How does social complexity shape brain structure, its associated metabolic costs, and the behavioral capability of individual members of a society? The Social Brain Hypothesis (SBH) posits that larger groups require bigger brains to adaptively process social information, while...
How does social complexity shape brain structure, its associated metabolic costs, and the behavioral capability of individual members of a society? The Social Brain Hypothesis (SBH) posits that larger groups require bigger brains to adaptively process social information, while the Expensive Tissue Hypothesis informs of the cost of producing them. Social insects—ants, bees and wasps—live in groups ranging from hundreds to millions of individuals, have miniaturized brains that nevertheless support striking individual cognitive abilities and are renowned for their remarkable collective intelligence and division of labor. SBH would predict bigger brains for bigger groups, but the distributed processing of information by task-specialized workers might relax the cognitive challenges of individual workers, leading to a reduction in brain investment. Additionally, the associated energetic expenses of brain size are not well understood in any clade; animals with relatively bigger brains might have compensatory mechanisms to lower or compensate brain tissue metabolic costs.
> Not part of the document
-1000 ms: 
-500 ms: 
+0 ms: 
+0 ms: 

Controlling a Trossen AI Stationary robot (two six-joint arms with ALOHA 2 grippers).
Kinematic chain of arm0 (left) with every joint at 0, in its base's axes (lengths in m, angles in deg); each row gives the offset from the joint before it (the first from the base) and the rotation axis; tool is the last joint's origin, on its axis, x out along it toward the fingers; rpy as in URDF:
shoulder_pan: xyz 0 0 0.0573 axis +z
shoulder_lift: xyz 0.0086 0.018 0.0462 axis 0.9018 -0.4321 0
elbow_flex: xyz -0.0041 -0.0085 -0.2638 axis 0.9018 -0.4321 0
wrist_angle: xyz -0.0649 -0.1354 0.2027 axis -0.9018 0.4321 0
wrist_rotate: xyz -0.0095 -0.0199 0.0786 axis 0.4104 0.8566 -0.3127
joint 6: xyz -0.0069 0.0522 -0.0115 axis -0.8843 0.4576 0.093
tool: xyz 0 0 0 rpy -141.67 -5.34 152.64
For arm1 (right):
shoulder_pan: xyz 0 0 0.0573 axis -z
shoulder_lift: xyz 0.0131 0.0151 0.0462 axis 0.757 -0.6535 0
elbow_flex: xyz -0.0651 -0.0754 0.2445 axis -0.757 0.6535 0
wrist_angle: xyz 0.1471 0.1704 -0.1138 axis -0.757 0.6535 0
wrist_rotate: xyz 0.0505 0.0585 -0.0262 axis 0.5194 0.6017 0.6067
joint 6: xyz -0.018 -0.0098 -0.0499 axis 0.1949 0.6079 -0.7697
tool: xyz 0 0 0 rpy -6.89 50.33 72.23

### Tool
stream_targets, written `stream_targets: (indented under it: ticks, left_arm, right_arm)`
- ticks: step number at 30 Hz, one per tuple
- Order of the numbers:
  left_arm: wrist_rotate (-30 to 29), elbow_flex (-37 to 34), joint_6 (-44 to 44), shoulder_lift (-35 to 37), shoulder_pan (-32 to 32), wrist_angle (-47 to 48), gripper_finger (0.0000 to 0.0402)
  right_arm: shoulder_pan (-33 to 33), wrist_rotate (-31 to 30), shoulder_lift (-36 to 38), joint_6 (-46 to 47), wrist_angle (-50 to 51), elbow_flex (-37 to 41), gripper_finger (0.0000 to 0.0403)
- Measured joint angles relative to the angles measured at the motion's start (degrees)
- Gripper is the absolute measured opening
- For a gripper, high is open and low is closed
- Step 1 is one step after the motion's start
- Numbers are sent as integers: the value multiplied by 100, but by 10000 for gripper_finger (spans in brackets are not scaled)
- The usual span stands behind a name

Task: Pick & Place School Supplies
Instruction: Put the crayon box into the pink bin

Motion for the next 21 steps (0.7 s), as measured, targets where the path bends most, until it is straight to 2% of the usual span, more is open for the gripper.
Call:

Humans form societies also characterized by division of labor and collective intelligence. However, it is difficult to examine how social life influenced our brain evolution because we are a single species and historical analyses are limited to comparison of cranial capacity of fossil forms. Ants, in contrast, are a species-rich clade that shows broad variation in social complexity and body size, enabling phylogenetic and socioecological contrasts. Our research can help identifying general principles of the evolutionary neurobiology of social animals, including us. The ant miniaturized brains can inform about evolutionary trade-offs, and how selection for neural efficient and minimal neuroarchitectures can solve cognitive problems and support social behavior. Research on ants has additional societal benefits, for example, by inspiring computer scientists to develop distributed computing systems, and inexpensive robots exhibiting swarm intelligence.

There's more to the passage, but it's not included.